Figure 3b and 3c present navigation information on the wearable device depending on the user’s context. As the user goes to the target route point, the wearable device shows landmark-based navigation information as shown in Fig. 3b (i.e., the first step in Fig. 2b). In this step, the user’s direction, remaining distance, and a photo of the target route point are shown. When the user arrives at the target route point, the device then provides the direction of the next route point, the user’s direction on the map, and a panoramic view of the current route point, as shown in Fig. 3c. The angle of the panoramic view is animated from the user’s current progress direction toward next route point (i.e., the second step of Fig. 2b).

4 Conclusion

In this paper, we proposed an adaptive landmark-based pedestrian navigation system. Our approach separates route instructions into two steps: one for landmark selection and the other for landmark-based pedestrian instructions based on the combined capabilities of hand-held and wearable devices and the user’s locational context.

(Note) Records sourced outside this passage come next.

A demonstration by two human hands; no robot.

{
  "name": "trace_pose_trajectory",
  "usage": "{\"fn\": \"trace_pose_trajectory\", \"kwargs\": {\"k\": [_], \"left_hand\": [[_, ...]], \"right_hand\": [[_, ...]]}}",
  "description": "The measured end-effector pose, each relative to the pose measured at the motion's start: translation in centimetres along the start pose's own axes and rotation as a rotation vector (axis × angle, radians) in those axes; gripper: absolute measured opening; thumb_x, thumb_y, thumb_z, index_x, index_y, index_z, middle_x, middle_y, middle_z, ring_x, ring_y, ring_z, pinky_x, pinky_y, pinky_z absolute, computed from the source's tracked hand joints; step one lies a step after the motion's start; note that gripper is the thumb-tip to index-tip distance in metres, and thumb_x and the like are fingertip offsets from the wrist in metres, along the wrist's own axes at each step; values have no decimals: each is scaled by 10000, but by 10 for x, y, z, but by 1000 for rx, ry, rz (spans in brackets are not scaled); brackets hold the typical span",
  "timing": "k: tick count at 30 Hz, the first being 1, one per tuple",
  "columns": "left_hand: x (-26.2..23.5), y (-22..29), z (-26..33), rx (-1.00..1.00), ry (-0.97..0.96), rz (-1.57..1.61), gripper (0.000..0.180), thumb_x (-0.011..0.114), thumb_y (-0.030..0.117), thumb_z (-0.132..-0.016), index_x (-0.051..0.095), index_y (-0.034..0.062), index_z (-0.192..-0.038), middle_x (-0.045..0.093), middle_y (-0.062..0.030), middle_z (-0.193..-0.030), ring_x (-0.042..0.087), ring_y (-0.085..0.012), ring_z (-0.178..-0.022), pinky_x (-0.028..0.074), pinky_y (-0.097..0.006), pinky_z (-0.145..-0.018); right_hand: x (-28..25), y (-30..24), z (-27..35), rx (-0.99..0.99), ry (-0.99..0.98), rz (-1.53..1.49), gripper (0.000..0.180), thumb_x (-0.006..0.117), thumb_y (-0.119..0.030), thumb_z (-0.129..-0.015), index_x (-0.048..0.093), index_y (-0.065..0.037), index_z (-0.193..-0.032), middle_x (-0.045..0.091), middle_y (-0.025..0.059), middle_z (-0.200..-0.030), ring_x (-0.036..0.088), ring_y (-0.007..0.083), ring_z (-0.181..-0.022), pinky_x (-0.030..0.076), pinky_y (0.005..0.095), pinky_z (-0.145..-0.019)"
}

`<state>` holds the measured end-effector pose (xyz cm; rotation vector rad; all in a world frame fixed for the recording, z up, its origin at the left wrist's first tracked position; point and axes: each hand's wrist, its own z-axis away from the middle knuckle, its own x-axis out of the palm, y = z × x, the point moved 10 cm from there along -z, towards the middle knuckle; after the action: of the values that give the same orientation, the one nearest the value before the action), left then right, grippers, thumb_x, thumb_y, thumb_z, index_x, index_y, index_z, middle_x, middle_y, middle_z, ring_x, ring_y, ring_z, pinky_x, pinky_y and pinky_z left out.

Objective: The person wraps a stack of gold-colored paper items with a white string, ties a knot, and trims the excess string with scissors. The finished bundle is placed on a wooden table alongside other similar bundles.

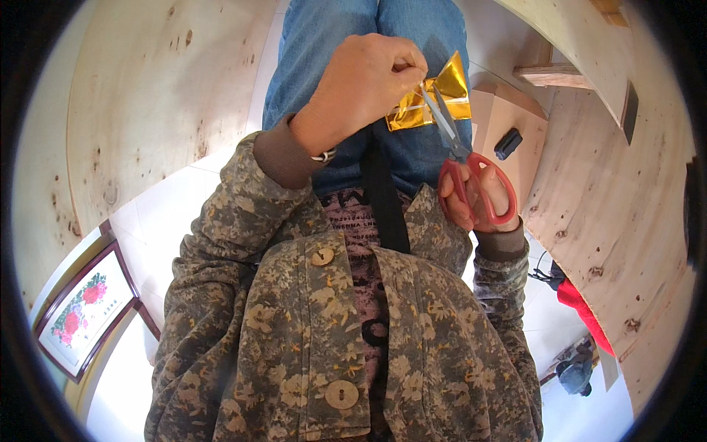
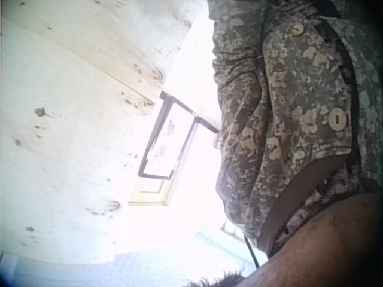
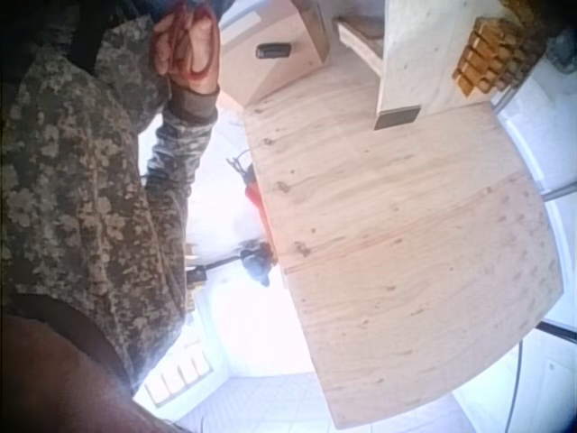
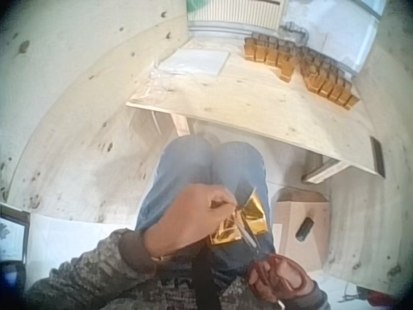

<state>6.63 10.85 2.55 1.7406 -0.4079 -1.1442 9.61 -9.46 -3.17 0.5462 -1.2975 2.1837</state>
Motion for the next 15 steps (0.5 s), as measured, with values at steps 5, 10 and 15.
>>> {"fn": "trace_pose_trajectory", "kwargs": {"k": [5,10,15], "left_hand": [[0,-8,2,-31,-12,41,137,668,139,-895,704,12,-933,708,-71,-796,667,-106,-722,520,-252,-639],[-1,-9,6,-63,-2,-18,129,666,126,-900,706,11,-941,709,-57,-804,652,-95,-717,509,-244,-623],[-3,-8,11,-81,48,82,172,653,169,-891,718,12,-923,717,-127,-814,702,-220,-693,536,-290,-625]], "right_hand": [[4,-3,2,0,20,16,786,362,-721,-935,592,30,-969,519,33,-579,441,105,-440,338,219,-414],[14,-3,4,61,87,9,835,344,-774,-898,594,19,-977,500,24,-563,438,104,-425,337,216,-426],[37,-3,2,55,73,-132,783,313,-714,-951,579,22,-978,496,44,-586,430,126,-464,342,244,-454]]}}
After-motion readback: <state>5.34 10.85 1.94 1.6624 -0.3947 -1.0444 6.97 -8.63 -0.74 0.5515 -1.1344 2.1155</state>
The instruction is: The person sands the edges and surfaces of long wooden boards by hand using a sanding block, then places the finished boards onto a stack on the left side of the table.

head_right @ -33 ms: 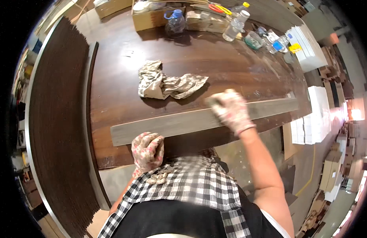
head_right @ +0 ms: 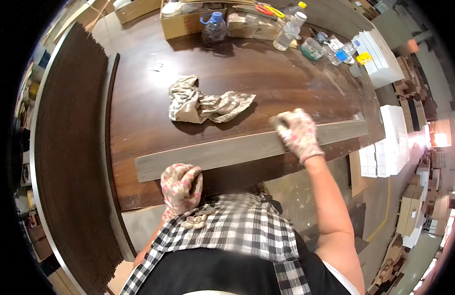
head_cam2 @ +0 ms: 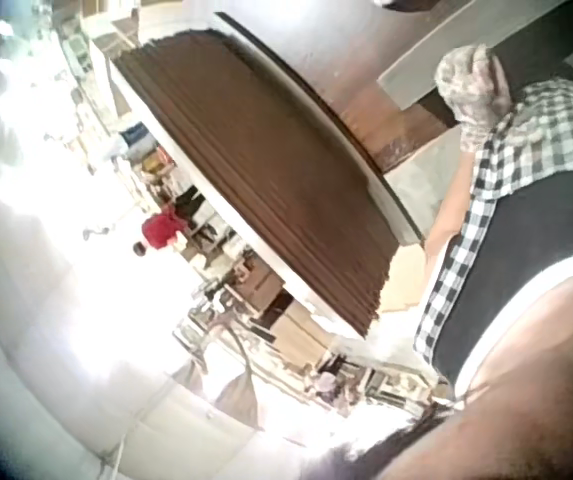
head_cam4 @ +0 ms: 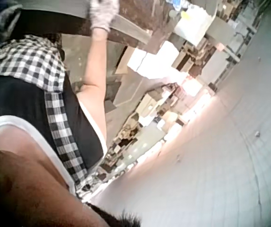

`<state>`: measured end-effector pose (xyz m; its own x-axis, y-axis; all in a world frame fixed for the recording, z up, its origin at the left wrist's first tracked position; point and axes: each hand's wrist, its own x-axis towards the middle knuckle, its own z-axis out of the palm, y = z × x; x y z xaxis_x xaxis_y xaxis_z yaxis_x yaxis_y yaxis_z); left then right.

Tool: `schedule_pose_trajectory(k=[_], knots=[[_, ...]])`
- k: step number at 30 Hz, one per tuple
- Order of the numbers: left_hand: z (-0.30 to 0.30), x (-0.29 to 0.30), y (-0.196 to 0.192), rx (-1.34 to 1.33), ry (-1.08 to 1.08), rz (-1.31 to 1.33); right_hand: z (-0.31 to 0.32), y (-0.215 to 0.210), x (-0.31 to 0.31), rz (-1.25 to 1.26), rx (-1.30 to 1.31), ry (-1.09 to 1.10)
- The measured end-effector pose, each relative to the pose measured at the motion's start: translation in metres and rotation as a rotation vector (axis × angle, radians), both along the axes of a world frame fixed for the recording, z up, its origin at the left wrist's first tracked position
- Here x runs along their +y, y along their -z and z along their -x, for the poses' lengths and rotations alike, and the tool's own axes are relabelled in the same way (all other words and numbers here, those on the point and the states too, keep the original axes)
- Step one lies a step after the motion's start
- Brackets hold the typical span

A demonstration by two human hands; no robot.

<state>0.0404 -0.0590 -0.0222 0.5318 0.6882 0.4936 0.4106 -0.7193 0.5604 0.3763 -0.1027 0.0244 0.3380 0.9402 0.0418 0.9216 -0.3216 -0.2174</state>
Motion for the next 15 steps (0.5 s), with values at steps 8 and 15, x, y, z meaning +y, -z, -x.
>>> schedule_pose_trajectory(k=[8,15], knots=[[-0.068,0.02,-0.006,0.195,0.114,0.09,0.044,0.004,-0.001,-0.17,0.198,-0.228],[-0.107,0.01,-0.021,0.287,0.111,0.036,-0.12,-0.008,-0.049,-0.132,-0.06,0.104]])
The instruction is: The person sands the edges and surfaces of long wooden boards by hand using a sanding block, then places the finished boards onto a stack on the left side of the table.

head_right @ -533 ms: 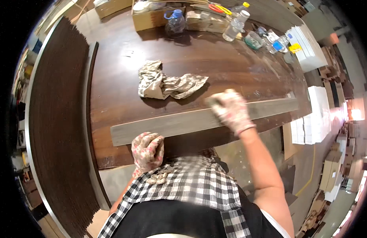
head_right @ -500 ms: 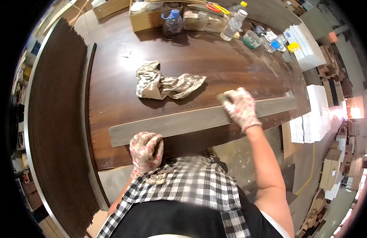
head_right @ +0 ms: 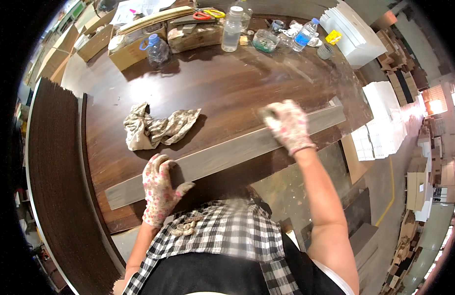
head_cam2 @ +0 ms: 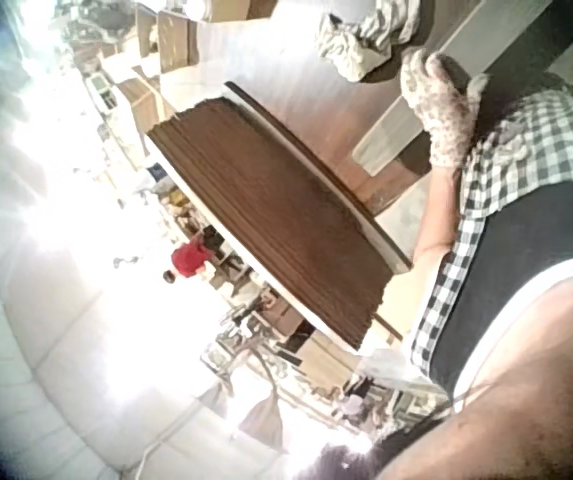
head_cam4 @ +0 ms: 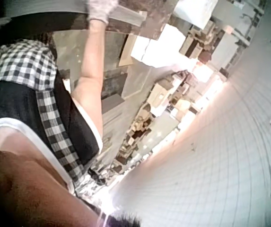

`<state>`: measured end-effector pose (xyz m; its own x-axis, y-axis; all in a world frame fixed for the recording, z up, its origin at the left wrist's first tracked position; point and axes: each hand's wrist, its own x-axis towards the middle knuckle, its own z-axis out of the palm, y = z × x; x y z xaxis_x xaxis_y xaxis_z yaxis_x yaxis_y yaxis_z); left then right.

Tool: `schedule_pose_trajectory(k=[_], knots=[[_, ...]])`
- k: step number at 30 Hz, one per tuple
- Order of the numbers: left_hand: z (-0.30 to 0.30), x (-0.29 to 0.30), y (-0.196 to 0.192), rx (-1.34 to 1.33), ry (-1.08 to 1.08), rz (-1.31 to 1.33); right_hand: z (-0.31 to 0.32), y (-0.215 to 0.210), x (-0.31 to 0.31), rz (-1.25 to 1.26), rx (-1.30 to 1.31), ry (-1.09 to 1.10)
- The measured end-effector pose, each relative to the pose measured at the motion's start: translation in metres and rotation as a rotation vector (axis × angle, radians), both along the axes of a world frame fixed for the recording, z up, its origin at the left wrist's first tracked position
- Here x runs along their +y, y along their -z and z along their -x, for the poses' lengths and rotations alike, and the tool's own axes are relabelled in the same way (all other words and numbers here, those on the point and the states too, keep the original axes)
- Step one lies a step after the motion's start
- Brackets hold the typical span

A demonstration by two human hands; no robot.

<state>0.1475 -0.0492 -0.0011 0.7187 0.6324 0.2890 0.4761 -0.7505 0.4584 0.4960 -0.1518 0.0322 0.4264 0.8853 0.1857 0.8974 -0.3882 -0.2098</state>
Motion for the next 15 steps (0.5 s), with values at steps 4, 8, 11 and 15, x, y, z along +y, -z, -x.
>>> schedule_pose_trajectory(k=[4,8,11,15], knots=[[-0.08,-0.029,-0.009,0.079,0.081,-0.008,0.056,0.012,0.015,-0.106,0.231,-0.381],[-0.104,-0.036,0.009,0.28,0.038,0.012,-0.057,0.01,-0.031,-0.108,0.027,-0.274],[-0.123,-0.042,-0.002,0.351,0.035,0.0,-0.145,0.018,-0.065,-0.008,-0.12,0.083],[-0.183,-0.056,-0.012,0.301,0.16,-0.07,-0.083,0.006,-0.032,-0.014,0.057,-0.381]])
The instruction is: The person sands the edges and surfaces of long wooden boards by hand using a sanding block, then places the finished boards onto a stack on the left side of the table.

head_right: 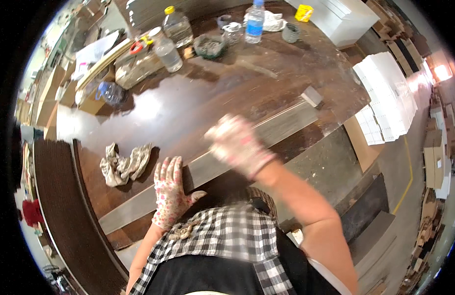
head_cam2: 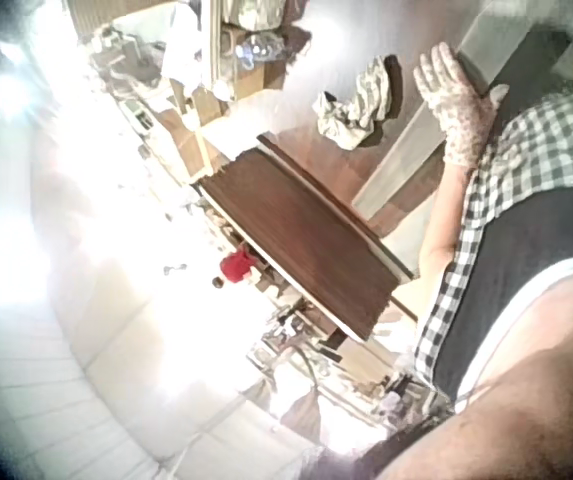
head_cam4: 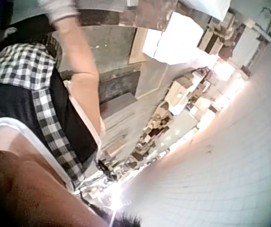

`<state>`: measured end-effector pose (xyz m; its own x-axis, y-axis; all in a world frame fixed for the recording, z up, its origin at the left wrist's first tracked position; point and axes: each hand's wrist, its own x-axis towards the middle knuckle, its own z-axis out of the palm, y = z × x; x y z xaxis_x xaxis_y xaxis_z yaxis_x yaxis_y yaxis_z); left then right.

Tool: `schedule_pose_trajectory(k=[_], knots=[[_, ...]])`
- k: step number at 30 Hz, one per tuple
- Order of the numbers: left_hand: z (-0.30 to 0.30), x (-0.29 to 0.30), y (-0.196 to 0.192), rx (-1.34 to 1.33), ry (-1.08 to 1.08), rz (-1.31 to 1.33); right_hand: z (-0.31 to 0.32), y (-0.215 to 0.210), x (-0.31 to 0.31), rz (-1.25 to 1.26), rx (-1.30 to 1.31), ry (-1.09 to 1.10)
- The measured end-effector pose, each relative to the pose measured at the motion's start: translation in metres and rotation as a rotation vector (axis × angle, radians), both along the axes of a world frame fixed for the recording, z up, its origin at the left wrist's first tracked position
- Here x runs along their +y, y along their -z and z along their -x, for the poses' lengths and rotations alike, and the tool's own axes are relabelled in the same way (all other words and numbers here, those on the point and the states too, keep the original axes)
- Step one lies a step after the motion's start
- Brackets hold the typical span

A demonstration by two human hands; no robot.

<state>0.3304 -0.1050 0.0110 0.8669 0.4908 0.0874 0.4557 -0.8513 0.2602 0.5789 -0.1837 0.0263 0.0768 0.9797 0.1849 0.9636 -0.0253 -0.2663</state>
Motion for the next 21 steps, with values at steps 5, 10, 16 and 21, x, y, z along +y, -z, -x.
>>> schedule_pose_trajectory(k=[5,10,16,21], knots=[[-0.016,-0.003,0.015,0.055,-0.015,0.054,-0.069,0.004,-0.036,0.021,-0.065,0.15],[-0.029,-0.003,0.012,0.042,-0.004,0.062,-0.21,-0.014,-0.082,0.149,-0.21,0.677],[-0.022,-0.004,0.015,0.156,-0.056,0.048,-0.187,0.004,-0.08,0.043,0.101,0.232],[-0.023,-0.002,0.024,0.142,-0.043,0.018,-0.235,-0.002,-0.119,-0.03,0.275,0.469]])
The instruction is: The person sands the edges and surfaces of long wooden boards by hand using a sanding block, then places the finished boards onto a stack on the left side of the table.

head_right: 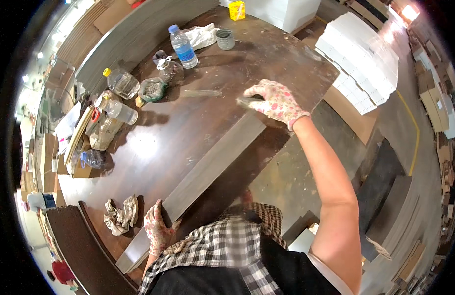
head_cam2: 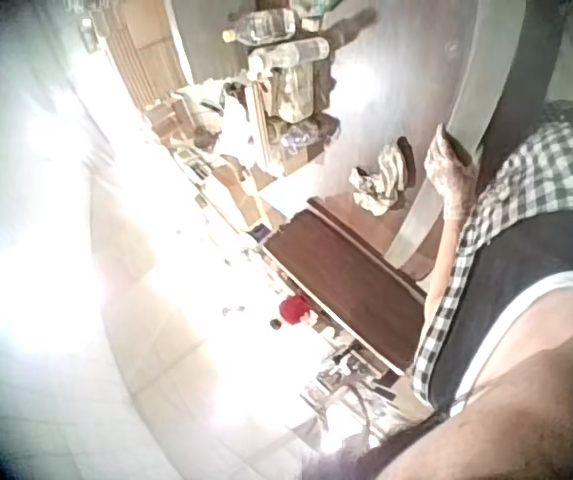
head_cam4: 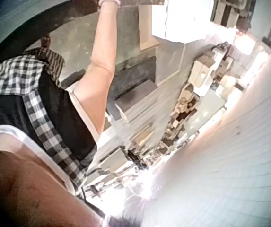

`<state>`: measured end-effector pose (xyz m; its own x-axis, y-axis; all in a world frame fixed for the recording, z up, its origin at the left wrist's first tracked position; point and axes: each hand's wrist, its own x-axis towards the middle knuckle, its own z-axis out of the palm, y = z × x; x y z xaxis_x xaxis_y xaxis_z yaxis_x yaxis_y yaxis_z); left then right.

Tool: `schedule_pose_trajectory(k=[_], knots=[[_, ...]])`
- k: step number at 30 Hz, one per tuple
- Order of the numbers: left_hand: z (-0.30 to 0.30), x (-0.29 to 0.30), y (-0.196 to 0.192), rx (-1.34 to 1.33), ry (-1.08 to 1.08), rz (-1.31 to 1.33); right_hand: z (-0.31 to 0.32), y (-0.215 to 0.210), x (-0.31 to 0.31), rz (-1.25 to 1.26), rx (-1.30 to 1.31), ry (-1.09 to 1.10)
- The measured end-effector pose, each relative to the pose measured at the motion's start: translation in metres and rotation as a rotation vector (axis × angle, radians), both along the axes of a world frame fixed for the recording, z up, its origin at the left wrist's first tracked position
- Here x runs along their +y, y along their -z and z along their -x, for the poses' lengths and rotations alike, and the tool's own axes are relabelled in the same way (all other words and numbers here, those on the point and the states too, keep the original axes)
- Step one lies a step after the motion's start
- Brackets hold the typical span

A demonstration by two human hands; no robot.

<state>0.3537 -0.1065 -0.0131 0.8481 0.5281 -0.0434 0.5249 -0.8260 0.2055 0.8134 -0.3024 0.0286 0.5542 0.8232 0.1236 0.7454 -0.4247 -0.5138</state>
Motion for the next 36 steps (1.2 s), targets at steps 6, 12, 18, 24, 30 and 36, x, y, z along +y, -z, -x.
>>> schedule_pose_trajectory(k=[6,12,18,24,30,36], knots=[[0.003,0.001,0.002,-0.022,0.026,-0.029,0.014,0.021,-0.062,-0.027,0.223,0.016],[0.007,0.003,0.004,-0.016,0.053,-0.053,0.051,0.031,-0.091,-0.279,0.106,0.084],[0.003,0.002,0.0,-0.017,0.051,-0.044,0.134,0.06,-0.029,-0.307,-0.195,0.347],[0.004,0.002,-0.002,-0.012,0.032,-0.015,0.195,0.057,-0.006,-0.368,-0.333,0.055],[-0.001,0.003,-0.005,-0.096,0.073,-0.034,0.158,0.06,-0.013,-0.357,-0.244,0.328],[0.03,0.016,-0.016,-0.094,0.152,0.075,0.338,0.068,0.047,-0.466,-0.084,-0.196]])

Using the proposed system, a pedestrian receives route information with the overall and locational context with hand-held device. The pedestrian is aware of an overview of the whole navigation paths for overall context. On the other hand, the instructions on wearable device help people to find target route points with specified information such as landmarks and user’s direction.

In the future, we will conduct a user study to evaluate our proposed system, and then we will improve our approach according to the study results.